In this viscerally bountiful essay, Nicole Civita, founder of otherWise, reflects on an intimate relationship to her home garden, the garden of her grandparents, and the cornucopial harvest shared between time. She invites us to lift every holy leaf, relish most ripe Jersey tomatoes, hang herbs on every possible hook, and most of all: to share with trust. Trust that more is coming through all possible avenues of care and reciprocity, not just of what we have given, but the returning of the cosmolocal laws – abundance trusts its destination. A warm invitation to provisioning dynamics for the Harvest Moon cycle.
Contributor bio
Nicole Civita is trying to make a home at the crossroads of devotion and discernment. She’s a little bit obsessed with peering into the cracks and sharing what she sees – in all its brutality and beauty. An integrative lawyer turned educator, writer, and weaver of wor(l)ds, Nicole is the founder of otherWise – tending to its relational integrity, collaborative discernment, and rhythms amid the rumbling.
Winters here are long. Bright white and bone cold. The kind of long-cold that you can still sense even on the most sweltering summer days. There’s a chill that lurks behind the heavy air even now as evening rumbles of August thunder caution us all: Don’t waste a moment of this.

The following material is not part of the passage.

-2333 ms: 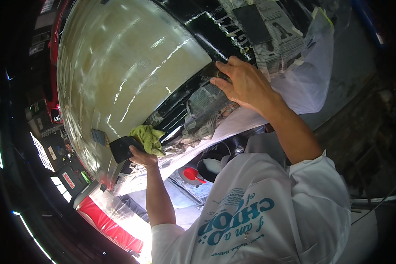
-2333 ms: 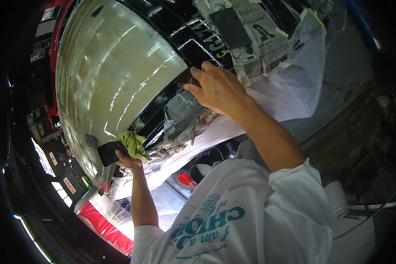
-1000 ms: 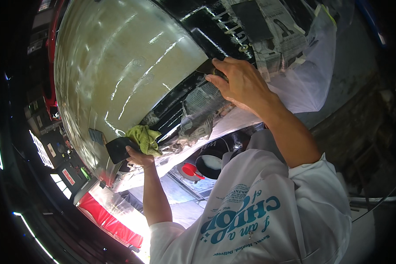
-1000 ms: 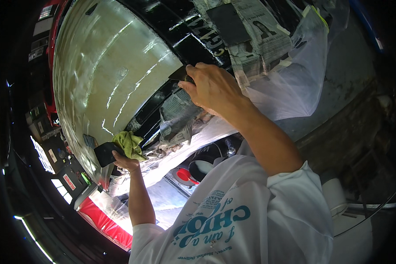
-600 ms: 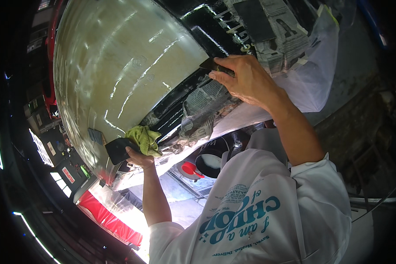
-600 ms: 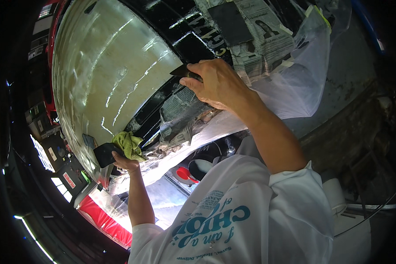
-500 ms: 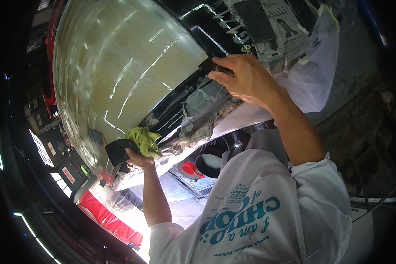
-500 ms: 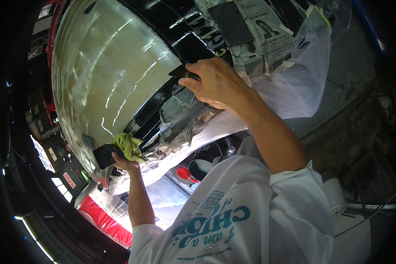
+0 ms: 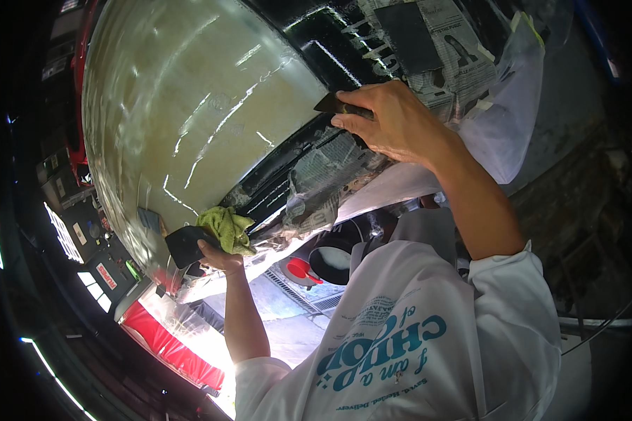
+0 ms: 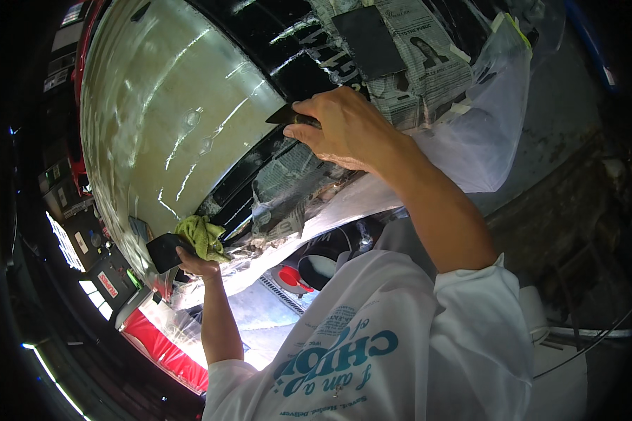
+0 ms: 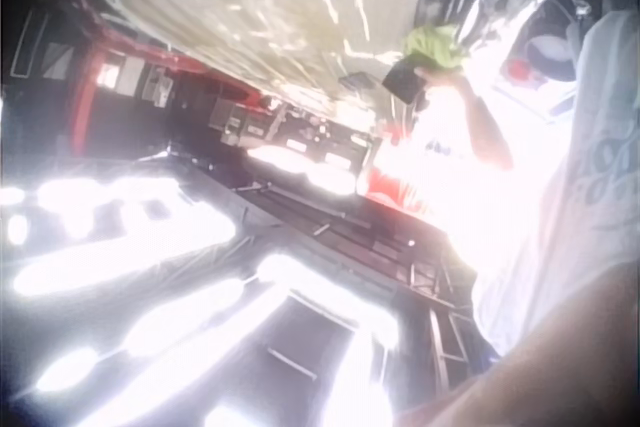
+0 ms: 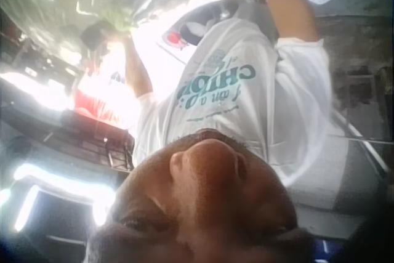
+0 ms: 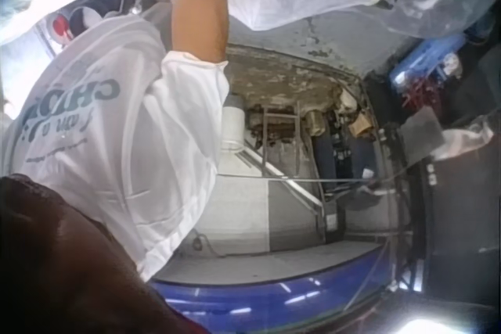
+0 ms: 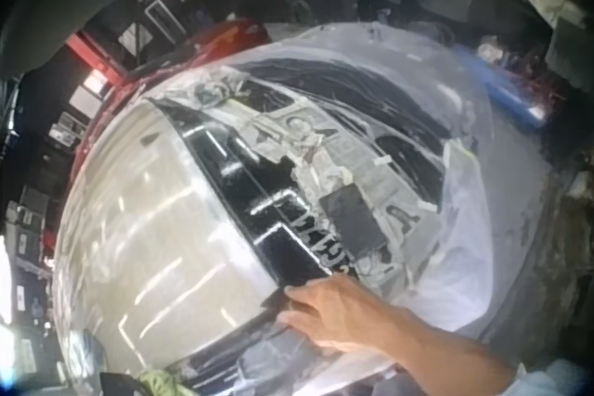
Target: The person sands the surface of a car hood using a sanding block and wipes the area with a cloth. The hood is partially masked with tape and newspaper. The person repeatedly sands and wipes the same region.
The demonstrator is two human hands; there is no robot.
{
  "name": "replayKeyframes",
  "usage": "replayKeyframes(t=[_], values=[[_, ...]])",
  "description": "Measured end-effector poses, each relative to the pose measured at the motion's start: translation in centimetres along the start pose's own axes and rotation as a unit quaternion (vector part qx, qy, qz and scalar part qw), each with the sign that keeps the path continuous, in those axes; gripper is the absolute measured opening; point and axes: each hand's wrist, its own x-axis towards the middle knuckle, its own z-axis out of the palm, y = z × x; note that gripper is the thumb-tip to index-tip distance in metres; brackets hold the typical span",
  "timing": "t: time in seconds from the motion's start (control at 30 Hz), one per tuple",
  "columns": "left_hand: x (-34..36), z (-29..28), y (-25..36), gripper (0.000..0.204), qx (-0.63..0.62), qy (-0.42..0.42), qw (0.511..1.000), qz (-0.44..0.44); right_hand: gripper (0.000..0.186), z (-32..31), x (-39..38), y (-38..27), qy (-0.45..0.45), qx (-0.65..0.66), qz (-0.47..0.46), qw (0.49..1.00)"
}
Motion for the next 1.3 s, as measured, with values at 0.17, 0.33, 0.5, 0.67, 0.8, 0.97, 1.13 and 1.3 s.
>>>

In late April, when we still can’t trust the thaw with anything tender and rooted, the hens are already bathing in wet dust and stretching sunlight, squawking as they shake the winter out of their feathers. After months of cooped up huddling and fending off frostbite, they’re suddenly laying more eggs than we can manage – warm, brown ovals filling wire baskets and banged up cartons faster than we can bake or barter away.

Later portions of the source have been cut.